National Philoptochos Bylaws

National Philoptochos Bylaws

Article I: Name and Purpose

1.1 The name of this organization shall be the National Philoptochos Society, herein referred to as "the Society."

1.2 The purpose of the Society is to engage in charitable activities and philanthropic endeavors by the teachings of the Greek Orthodox faith, both domestically and internationally.

1.3 The Society aims to provide assistance to those in need, promote social welfare, and uphold the values of compassion, empathy, and solidarity within the community.

Article II: Governance

2.1 The governance of the Society shall be vested in a Board of Directors, consisting of elected officers and appointed representatives from local chapters.

2.2 The Board of Directors shall have the authority to establish policies, oversee the implementation of programs and initiatives, and ensure compliance with the bylaws and applicable regulations.

2.3 The Board of Directors shall meet at least quarterly to review the progress of the Society, address any issues or concerns, and make strategic decisions for the organization.

Article III: Membership

3.1 Membership in the Society shall be open to individuals who support its mission and goals, regardless of race, ethnicity, religion, or socioeconomic status.

3.2 Members shall have the right to participate in the activities and decision-making processes of the Society, including voting in elections and holding office, subject to eligibility criteria outlined in the bylaws.

3.3 Membership dues and obligations shall be determined by the Board of Directors and may vary based on individual circumstances and chapter affiliation.

Article IV: Officers and Duties

4.1 The officers of the Society shall consist of a President, Vice President, Secretary, and Treasurer, who shall be elected by the membership.

4.2 The President shall preside over meetings, represent the Society in external affairs, and provide overall leadership and direction.

4.3 The Vice President shall assist the President and assume their duties in their absence, as well as oversee specific programs or initiatives as assigned by the Board of Directors.

4.4 The Secretary shall maintain accurate records of meetings, correspondence, and membership, and ensure compliance with legal requirements.

4.5 The Treasurer shall manage the financial affairs of the Society, maintain proper accounting records, and prepare financial reports for review by the Board of Directors.

Article V: Meetings and Events

5.1 Regular meetings of the Society shall be held monthly, with additional meetings called as needed by the President or upon request of a majority of the Board of Directors.

5.2 Notice of meetings shall be provided to all members in writing or electronically at least two weeks in advance, specifying the date, time, location, and agenda.

5.3 Special events and fundraisers may be organized by the Society to support its charitable activities, subject to approval by the Board of Directors and compliance with relevant regulations.

Article VI: Financial Management

6.1 The fiscal year of the Society shall begin on January 1st and end on December 31st of each calendar year.

6.2 The Treasurer shall prepare an annual budget for approval by the Board of Directors, outlining anticipated revenues, expenses, and allocations for charitable purposes.

6.3 All funds of the Society shall be deposited in a designated bank account and disbursed only upon authorization by the Board of Directors or as otherwise provided for in the bylaws.

6.4 Financial records shall be subject to periodic review or audit by an independent accountant or audit committee appointed by the Board of Directors.

Article VII: Amendments

7.1 These bylaws may be amended by a two-thirds majority vote of the membership present at a regular or special meeting, provided that written notice of the proposed amendments has been given to all members at least thirty days in advance.
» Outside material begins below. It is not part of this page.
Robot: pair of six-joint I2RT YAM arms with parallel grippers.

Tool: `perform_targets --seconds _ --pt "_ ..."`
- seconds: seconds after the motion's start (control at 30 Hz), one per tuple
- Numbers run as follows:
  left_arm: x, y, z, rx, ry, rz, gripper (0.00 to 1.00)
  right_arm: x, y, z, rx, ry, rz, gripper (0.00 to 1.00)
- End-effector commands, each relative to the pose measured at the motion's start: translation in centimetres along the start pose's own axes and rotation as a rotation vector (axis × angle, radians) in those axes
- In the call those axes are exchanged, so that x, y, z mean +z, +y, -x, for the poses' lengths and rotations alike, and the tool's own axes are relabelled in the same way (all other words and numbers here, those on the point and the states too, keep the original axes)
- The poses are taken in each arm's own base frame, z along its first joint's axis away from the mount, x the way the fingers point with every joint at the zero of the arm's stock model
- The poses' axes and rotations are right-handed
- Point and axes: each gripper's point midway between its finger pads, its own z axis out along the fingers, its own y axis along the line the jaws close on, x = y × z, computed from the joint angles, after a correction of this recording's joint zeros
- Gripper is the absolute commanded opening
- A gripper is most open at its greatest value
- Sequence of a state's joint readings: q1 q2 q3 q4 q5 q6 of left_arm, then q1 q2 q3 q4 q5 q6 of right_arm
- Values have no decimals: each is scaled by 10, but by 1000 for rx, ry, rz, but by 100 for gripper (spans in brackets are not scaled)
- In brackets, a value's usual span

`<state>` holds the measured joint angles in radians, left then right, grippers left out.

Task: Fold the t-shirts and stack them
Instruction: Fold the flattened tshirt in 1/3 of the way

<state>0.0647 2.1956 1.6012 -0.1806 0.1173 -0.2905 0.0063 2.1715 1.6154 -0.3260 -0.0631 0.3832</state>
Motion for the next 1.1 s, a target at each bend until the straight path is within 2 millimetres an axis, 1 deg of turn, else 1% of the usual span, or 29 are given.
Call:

7.2 Proposed amendments shall be submitted in writing to the Secretary, who shall distribute copies to all members and include them on the agenda for the next meeting.

7.3 Amendments shall take effect immediately upon adoption, unless otherwise specified, and shall be incorporated into the official bylaws of the Society.

Article VIII: Dissolution

8.1 In the event of dissolution or liquidation of the Society, any remaining assets shall be distributed to one or more charitable organizations exempt from federal income tax under Section 501(c)(3) of the Internal Revenue Code, as determined by the Board of Directors.

8.2 No part of the net earnings or assets of the Society shall inure to the benefit of any private individual or member, except as reasonable compensation for services rendered or expenses incurred on behalf of the Society.

Article IX: Adoption

9.1 These bylaws shall be adopted upon approval by a majority vote of the membership present at a meeting duly convened for that purpose.

9.2 Upon adoption, these bylaws shall supersede and replace any previous versions and shall serve as the governing document of the Society until amended or repealed by the provisions herein.

These bylaws shall take effect immediately upon adaptation and shall govern the affairs of the Society.